Your objective: Copy, without any change, the lines from the one that holds "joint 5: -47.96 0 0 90" through the final line of the material below.

Input data Start Marker

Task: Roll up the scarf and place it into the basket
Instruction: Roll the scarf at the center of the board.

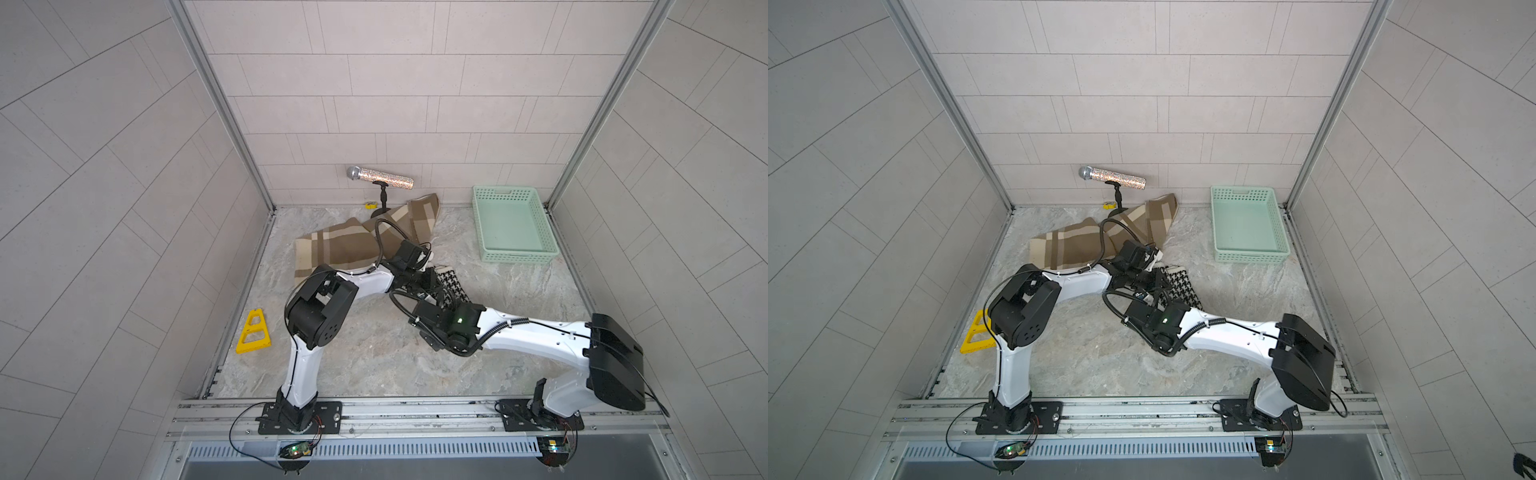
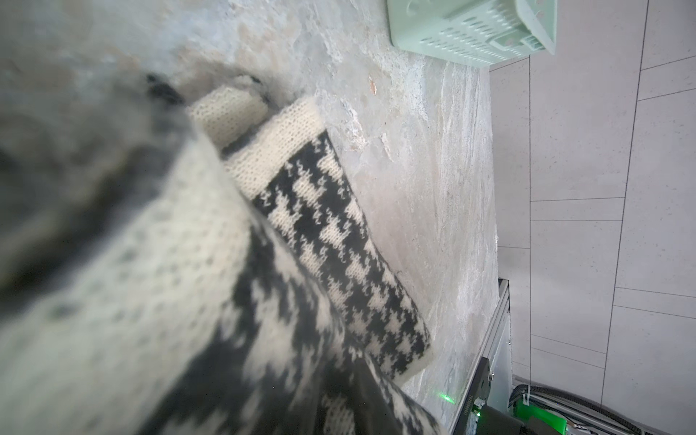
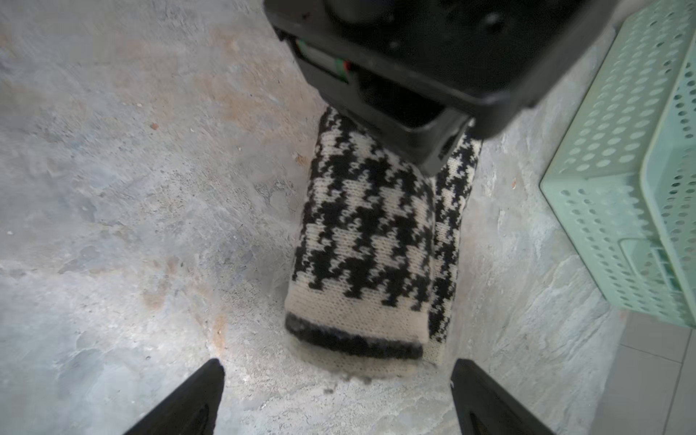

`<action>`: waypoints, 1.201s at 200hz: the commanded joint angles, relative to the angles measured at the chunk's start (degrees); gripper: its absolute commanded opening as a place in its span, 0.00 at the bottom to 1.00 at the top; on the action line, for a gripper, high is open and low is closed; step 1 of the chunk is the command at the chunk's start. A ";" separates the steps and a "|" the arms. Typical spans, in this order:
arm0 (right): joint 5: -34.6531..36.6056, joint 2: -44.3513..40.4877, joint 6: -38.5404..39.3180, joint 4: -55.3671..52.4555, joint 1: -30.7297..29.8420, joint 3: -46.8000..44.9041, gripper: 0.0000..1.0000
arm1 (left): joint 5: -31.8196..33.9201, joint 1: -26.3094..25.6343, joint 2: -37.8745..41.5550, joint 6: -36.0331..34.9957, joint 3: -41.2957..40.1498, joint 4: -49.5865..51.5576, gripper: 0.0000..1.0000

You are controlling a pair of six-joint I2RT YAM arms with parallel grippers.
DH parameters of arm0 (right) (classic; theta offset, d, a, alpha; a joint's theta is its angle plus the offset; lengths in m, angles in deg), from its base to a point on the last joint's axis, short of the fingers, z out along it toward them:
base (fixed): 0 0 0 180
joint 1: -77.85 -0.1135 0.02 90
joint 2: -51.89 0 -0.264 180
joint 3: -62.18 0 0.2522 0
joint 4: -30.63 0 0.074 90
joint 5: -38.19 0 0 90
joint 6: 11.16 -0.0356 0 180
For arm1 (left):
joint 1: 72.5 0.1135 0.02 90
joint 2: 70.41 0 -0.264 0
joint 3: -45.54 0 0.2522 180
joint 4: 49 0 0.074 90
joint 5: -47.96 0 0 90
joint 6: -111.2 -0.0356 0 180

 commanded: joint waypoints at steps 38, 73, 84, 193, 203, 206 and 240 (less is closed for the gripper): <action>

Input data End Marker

Exercise solution:
joint 5: -47.96 0 0 90
joint 6: -111.2 -0.0356 0 180

 commanded: joint waypoints at steps 38, 73, 84, 193, 203, 206 and 240 (less is closed for the gripper): <action>

No other output is needed; the exercise is complete.